Эх, и крутеньки же эти дабаны и дабанчики! Но привык он к ним за многие годы, и не о них думал сейчас. «Не судьба, видно, — сидя на козлах, рассуждал он сам с собой, — не судьба было пожить со второй бабой… Жаль ее — пильновитая, обходительная, под шубой горячая, но… ведь не родная жена, — настоящей привычки к ней не завелось и тоски по утрате настоящей нету… Потерял бабу, без новой не обойтись, к старости, — на седьмой десяток давно перевалило, — бобылем оставаться — живая тоска».
Иван Финогеныч сморщил мясистый свой нос: жениться по третьему разу ему показалось зазорным — старики осудят его, деревня осмеивать начнет… Однако к Малете подъехал он с твердым намерением взять стряпуху-домовницу… Мало ли вдов без дела шалаются, горе мыкают?
На ловца и зверь бежит.

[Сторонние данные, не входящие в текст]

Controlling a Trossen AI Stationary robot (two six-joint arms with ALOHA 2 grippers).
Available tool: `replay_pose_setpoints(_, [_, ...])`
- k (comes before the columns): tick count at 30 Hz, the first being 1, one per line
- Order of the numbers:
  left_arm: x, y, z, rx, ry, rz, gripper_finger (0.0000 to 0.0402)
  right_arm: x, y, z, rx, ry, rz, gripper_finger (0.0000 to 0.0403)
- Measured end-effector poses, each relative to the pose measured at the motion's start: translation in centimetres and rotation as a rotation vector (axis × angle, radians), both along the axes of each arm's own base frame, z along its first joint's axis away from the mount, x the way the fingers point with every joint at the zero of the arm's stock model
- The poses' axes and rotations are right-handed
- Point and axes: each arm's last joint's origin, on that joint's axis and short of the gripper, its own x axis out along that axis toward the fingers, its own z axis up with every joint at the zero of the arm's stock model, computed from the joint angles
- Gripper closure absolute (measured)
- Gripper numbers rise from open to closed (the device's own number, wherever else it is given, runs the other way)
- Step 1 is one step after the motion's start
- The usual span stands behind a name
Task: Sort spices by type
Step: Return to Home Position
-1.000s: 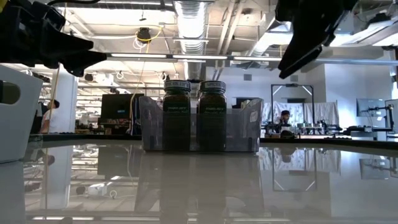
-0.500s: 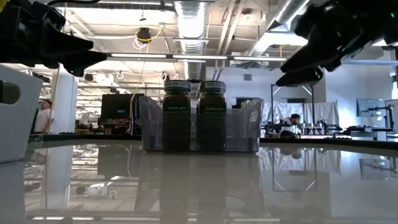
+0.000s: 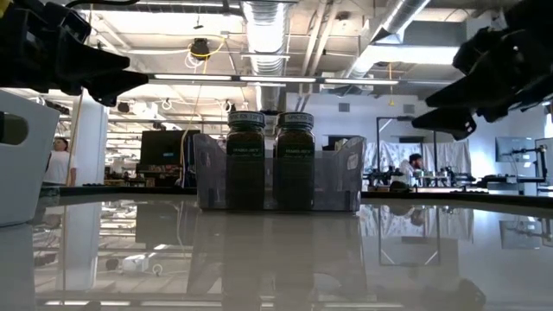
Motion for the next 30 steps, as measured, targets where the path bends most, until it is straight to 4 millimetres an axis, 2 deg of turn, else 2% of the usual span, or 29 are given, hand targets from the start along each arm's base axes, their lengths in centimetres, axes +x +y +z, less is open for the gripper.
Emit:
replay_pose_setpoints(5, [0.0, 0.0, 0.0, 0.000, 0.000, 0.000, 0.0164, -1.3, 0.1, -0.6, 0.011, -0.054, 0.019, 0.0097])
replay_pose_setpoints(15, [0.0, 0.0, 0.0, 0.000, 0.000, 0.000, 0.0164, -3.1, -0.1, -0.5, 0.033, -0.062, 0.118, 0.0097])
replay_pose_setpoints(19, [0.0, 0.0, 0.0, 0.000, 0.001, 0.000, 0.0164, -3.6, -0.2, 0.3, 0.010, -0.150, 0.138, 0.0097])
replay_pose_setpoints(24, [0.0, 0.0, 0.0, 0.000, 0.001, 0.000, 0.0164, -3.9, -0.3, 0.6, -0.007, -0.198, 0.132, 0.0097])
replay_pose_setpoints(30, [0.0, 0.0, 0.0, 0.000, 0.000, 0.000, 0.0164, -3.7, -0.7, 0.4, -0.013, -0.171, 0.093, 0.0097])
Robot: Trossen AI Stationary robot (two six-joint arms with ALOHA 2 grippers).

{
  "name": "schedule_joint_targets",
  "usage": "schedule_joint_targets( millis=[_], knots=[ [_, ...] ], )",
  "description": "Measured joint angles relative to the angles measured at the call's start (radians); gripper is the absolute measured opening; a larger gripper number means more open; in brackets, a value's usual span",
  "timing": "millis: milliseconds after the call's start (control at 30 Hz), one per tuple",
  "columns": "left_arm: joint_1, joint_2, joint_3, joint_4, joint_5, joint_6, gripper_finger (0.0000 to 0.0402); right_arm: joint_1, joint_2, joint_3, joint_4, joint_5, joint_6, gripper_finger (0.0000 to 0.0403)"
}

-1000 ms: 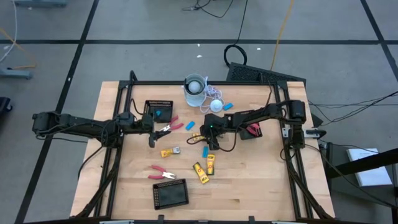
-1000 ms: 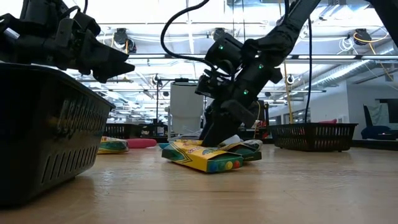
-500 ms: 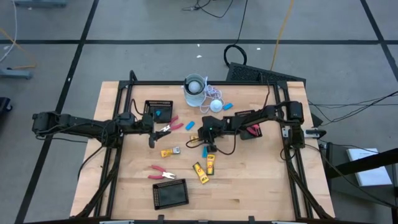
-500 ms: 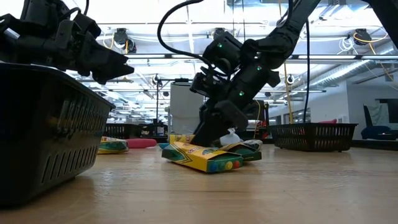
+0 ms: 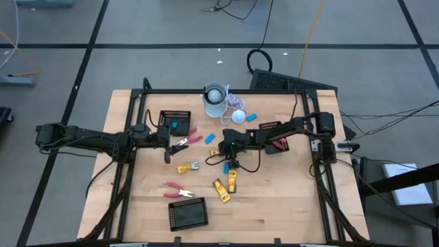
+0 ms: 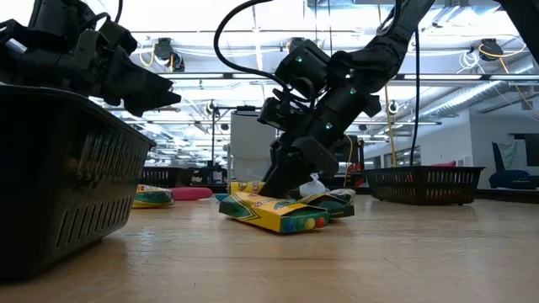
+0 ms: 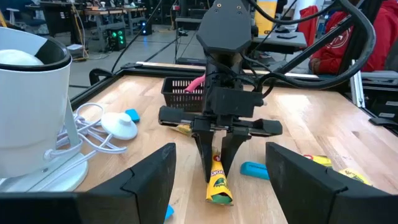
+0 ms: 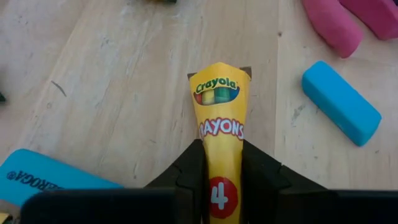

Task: Pick & Place School Supplies
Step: Put the yellow crayon box into the bottom black bin

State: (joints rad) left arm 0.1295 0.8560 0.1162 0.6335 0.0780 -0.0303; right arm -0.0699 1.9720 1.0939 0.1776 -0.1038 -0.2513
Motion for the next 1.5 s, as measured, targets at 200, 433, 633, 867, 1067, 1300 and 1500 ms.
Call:
schedule_joint_targets(
  millis=[200,433,633,867,1067,1300,1500],
  knots=[
    [0.000,0.000,0.000,-0.014,0.033,0.002,0.0248,0.039,0.002,-0.001,0.085,-0.009,-0.004,0.0063],
    [-0.010,0.000,0.000,-0.086,0.057,-0.008,0.0248,0.093,-0.018,0.010,0.117,-0.006,-0.004,0.0063],
    [-0.044,0.000,0.000,-0.135,0.053,-0.018,0.0248,0.149,-0.073,0.025,0.125,-0.006,0.001,0.0063],
    [-0.139,0.000,0.000,-0.118,0.059,-0.036,0.0248,0.225,-0.100,0.063,0.162,0.004,0.022,0.0063],
    [-0.287,0.001,0.000,0.015,-0.025,-0.041,0.0248,0.230,-0.100,0.076,0.242,0.056,0.012,0.0063],
    [-0.401,0.001,0.000,0.051,-0.202,-0.016,0.0248,0.201,-0.100,0.076,0.367,0.081,-0.007,0.0063],
    [-0.423,0.074,0.000,0.141,-0.271,-0.015,0.0248,0.181,-0.100,0.076,0.443,0.076,-0.020,0.0063]
  ],
)
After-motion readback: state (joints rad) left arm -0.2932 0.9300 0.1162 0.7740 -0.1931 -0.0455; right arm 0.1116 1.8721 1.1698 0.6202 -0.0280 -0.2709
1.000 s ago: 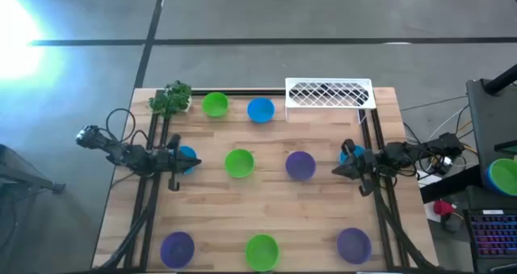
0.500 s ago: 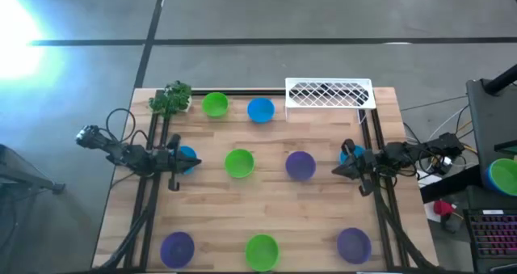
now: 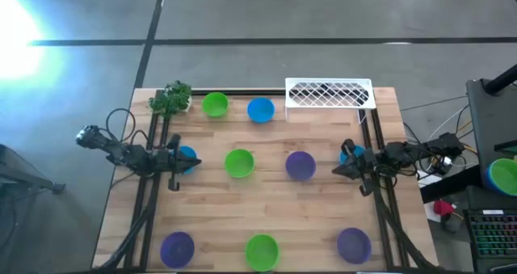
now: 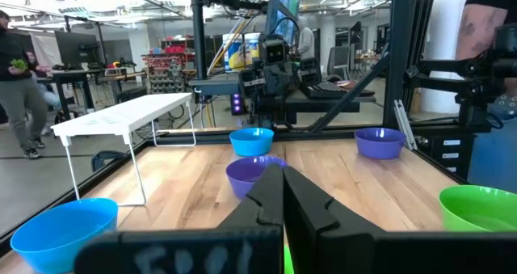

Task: Pick & Place Mini bowls
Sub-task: Put the top green bowl on the shelf

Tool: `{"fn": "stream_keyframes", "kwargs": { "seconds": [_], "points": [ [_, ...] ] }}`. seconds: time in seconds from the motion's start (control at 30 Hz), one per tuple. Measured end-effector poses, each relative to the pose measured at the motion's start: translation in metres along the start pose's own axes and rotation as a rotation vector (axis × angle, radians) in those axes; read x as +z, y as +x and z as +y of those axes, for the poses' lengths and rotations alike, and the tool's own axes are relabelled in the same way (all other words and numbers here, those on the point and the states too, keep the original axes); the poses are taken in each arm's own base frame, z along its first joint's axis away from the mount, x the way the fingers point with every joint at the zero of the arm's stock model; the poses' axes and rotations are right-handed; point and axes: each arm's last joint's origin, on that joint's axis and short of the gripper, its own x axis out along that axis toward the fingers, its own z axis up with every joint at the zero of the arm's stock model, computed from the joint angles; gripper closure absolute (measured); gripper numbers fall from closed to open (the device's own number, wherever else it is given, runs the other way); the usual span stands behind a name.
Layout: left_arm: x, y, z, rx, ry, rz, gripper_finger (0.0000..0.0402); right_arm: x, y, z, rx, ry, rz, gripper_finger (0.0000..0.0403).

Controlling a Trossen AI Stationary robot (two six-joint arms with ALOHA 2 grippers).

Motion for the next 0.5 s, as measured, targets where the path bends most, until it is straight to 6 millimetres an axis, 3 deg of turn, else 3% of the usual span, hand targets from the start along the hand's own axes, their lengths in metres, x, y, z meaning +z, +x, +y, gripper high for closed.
{"fn": "stream_keyframes", "kwargs": {
  "seconds": [0.5],
  "points": [
    [0.000, 0.000, 0.000, 0.000, 0.000, 0.000, 0.0402, 0.022, -0.002, 0.004, 0.016, -0.193, -0.228, 0.0394]
  ]
}}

В Малете той порою проживала перекочевавшая недавно из Бичуры вдова Соломонида Егоровна. Выглядела она из себя жердь жердью, суха, костиста, лицо долгое, темное, в рябинках, но баба молодая, лет тридцати, — в дочки Финогенычу годится, — бездетная, не занятая, самый раз.
Нахвалили Ивану Финогенычу ее добрые люди, устроили смотрины. По нраву пришлась ему Соломонида Егоровна, одно не поглянулось — глаза злющие-презлющие, с утайкой, да и костлява к тому же, не то что мягкая Палагея-покойница. Однако пренебрег он костлявостью и дурным взглядом вдовы, и они быстро сговорились.
И покатила Соломонида Егоровна на новое жительство стряпухой-домовницей на оборский полустанок.
Месяц, другой и третий прожила Соломонида Егоровна на Оборе — хозяйствовала хоть и похуже прежних баб, но вреда особого не было в том.
На исходе четвертого месяца не стерпел Иван Финогеныч близости молодого бабьего тела… Стали они спать с той поры, невенчанные, на одной койке, под одной шубой…
И побрели своим чередом лета и зимы. К резким движениям, к крикливости, к злости, вспыхивающей мгновенно в бабе, — лопались под рукою у нее тогда горшки и чашки, — привык Иван Финогеныч. Не жалел ничуть о своей находке малетинской, гнев Соломониды тушил молчанием, охолаживающим смешком.